* [Records for this exercise]:
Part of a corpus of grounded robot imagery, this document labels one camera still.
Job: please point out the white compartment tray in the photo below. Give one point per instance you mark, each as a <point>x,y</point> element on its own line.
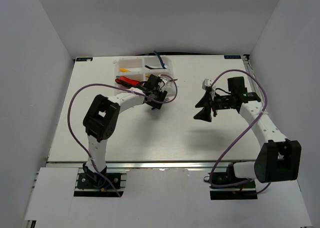
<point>137,68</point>

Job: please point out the blue sticker corner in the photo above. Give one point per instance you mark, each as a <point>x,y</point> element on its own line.
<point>84,59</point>
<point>232,57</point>

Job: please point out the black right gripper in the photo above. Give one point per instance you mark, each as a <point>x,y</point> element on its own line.
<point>207,102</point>

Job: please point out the yellow handle screwdriver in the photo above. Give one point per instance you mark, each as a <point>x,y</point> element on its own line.
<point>124,70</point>

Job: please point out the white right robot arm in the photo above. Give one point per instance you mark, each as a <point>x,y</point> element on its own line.
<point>279,157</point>

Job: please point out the blue sticker right corner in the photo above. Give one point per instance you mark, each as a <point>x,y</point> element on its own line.
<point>232,57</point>

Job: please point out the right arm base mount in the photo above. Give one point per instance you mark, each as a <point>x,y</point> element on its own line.
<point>233,188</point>

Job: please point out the blue handled cutters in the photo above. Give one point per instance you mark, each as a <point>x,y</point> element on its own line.
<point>156,62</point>

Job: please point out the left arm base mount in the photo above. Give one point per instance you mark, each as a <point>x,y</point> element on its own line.
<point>87,187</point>

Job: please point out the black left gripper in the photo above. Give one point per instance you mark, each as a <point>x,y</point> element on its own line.
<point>158,103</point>

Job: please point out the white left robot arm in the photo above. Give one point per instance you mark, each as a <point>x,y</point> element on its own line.
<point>101,119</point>

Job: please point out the aluminium rail front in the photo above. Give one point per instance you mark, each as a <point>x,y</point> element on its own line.
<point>137,165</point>

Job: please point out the blue sticker left corner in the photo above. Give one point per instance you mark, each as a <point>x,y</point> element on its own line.
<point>84,59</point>

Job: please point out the yellow pliers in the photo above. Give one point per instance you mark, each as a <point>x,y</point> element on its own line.
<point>166,78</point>

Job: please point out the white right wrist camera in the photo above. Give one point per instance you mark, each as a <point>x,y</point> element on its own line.
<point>209,88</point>

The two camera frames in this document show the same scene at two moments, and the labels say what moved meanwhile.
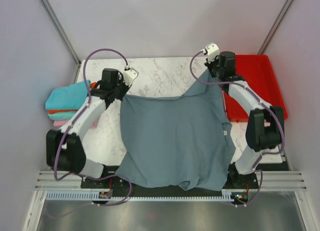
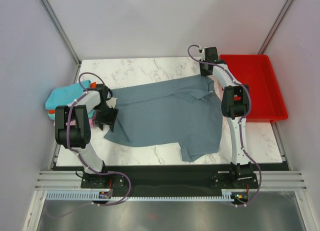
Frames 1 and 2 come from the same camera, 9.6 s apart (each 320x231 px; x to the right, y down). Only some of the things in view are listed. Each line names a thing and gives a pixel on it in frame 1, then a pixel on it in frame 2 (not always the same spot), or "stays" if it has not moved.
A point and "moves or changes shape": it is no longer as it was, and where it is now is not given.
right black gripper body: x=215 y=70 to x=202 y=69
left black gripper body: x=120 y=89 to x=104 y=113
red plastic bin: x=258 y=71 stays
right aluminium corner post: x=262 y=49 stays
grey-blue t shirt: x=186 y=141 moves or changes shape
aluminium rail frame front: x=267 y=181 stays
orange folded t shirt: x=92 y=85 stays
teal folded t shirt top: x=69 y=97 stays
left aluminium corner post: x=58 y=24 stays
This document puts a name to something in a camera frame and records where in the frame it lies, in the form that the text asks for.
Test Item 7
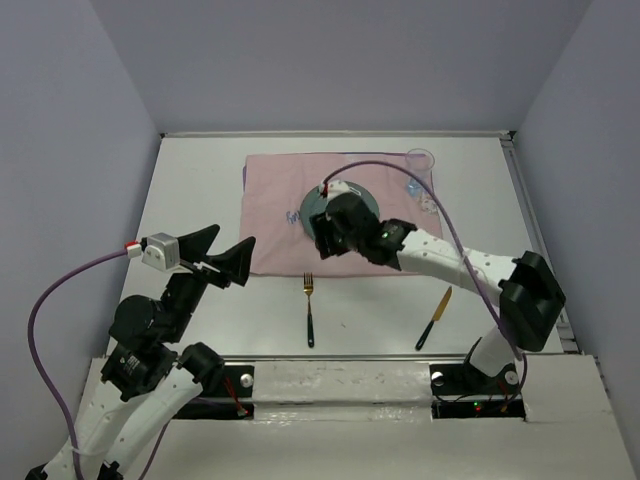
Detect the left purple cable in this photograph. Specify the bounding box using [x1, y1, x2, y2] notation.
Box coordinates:
[27, 248, 166, 480]

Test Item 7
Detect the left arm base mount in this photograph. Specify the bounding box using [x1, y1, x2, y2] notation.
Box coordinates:
[174, 363, 255, 421]

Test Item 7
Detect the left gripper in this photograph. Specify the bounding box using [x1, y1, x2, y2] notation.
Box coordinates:
[164, 222, 258, 339]

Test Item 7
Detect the gold fork green handle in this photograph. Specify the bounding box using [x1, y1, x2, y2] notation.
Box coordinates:
[303, 272, 315, 348]

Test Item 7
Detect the clear drinking glass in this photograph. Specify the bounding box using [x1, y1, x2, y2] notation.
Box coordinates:
[405, 148, 435, 198]

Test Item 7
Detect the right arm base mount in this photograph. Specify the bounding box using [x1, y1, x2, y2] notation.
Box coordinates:
[430, 363, 526, 420]

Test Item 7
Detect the gold knife green handle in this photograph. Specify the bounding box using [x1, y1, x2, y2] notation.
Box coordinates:
[414, 286, 452, 351]

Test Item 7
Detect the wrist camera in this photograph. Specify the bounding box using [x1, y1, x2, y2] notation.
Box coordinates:
[125, 233, 182, 272]
[319, 179, 351, 202]

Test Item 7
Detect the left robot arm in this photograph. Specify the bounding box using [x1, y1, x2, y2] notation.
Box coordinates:
[26, 225, 256, 479]

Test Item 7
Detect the teal plate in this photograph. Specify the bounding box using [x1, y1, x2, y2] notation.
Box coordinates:
[299, 181, 380, 240]

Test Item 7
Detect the pink cloth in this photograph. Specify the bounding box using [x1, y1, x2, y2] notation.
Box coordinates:
[240, 152, 443, 278]

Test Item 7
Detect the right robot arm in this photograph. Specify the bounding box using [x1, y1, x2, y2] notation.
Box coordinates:
[309, 193, 566, 392]

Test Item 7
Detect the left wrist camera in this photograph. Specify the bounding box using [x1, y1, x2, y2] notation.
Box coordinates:
[125, 233, 182, 272]

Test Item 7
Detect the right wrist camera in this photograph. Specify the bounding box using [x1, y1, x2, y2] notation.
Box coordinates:
[319, 179, 351, 202]

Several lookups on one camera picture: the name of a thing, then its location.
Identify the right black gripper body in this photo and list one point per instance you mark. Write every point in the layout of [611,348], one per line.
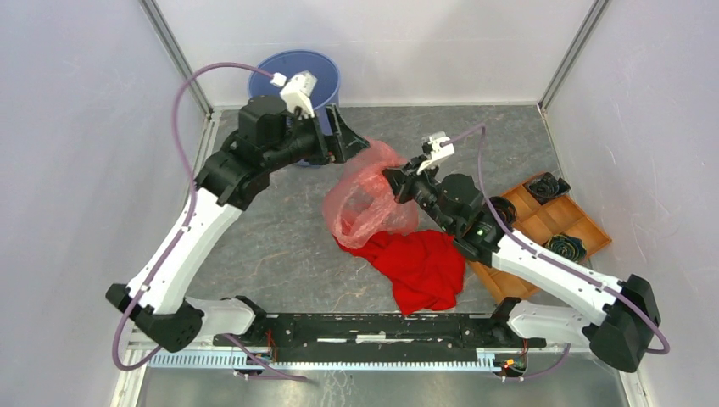
[429,191]

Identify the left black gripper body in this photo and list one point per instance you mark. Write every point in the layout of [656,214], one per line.
[307,142]

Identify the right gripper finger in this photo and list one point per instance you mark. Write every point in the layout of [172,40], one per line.
[400,184]
[420,185]

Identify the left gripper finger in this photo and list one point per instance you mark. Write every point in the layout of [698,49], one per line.
[329,127]
[350,142]

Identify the red translucent trash bag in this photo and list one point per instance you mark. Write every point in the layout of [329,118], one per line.
[362,202]

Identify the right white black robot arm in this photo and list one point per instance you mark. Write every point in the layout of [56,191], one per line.
[617,320]

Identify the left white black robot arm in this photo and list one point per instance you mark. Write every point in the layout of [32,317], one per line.
[270,136]

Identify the blue plastic trash bin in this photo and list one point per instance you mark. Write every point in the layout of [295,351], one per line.
[289,63]

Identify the red cloth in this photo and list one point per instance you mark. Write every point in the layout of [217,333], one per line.
[425,268]

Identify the black roll in middle compartment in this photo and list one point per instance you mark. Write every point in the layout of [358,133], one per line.
[505,209]

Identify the black roll in compartment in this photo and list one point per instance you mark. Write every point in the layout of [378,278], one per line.
[571,248]
[505,209]
[547,187]

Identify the orange compartment tray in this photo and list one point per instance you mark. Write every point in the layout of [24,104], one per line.
[540,222]

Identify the black roll in far compartment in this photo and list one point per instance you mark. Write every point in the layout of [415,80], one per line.
[547,187]

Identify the black roll in right compartment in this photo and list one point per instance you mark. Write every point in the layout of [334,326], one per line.
[571,248]

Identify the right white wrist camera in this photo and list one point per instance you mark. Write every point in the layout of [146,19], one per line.
[436,148]

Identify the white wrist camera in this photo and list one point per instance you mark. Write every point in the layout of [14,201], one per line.
[436,148]
[296,92]

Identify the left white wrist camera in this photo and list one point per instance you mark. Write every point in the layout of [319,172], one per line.
[296,92]

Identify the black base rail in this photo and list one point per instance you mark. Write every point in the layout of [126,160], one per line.
[435,337]

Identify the left aluminium frame post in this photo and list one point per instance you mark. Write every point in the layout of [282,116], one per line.
[172,46]

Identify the aluminium frame post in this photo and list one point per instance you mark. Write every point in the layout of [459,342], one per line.
[577,44]
[172,46]

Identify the right aluminium frame post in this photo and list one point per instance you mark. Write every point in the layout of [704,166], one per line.
[577,44]

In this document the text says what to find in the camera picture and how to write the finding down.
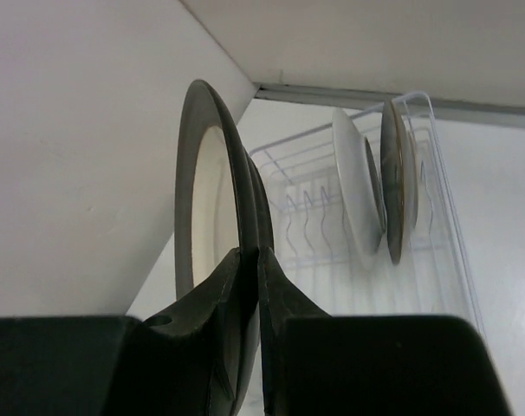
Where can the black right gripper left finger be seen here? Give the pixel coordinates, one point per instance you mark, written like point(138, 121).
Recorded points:
point(185, 360)

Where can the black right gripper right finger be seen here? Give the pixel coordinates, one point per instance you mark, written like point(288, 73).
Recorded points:
point(317, 364)

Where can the brown-rimmed cream plate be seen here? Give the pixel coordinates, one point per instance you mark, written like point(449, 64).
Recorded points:
point(216, 212)

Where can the teal and red floral plate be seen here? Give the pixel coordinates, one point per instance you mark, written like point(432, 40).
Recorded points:
point(360, 187)

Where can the grey reindeer plate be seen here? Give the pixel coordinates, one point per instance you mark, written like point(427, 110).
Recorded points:
point(398, 171)

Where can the white wire dish rack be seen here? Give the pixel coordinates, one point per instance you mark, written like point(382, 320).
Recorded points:
point(292, 148)

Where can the metal table edge rail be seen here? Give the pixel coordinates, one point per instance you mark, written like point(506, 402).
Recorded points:
point(464, 111)

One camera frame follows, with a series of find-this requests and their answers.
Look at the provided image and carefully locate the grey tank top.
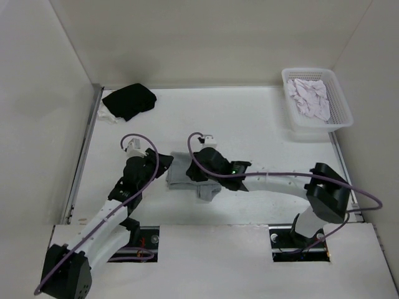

* [Assigned task]: Within the material above, copy exactly the lines from the line that holds "Job: please point out the white right robot" up to and including the line that holds "<point>279,157</point>".

* [Exercise result]:
Job: please point out the white right robot arm in the photo above. Give one point per instance you mark, each as a <point>x,y</point> element on its own line.
<point>279,157</point>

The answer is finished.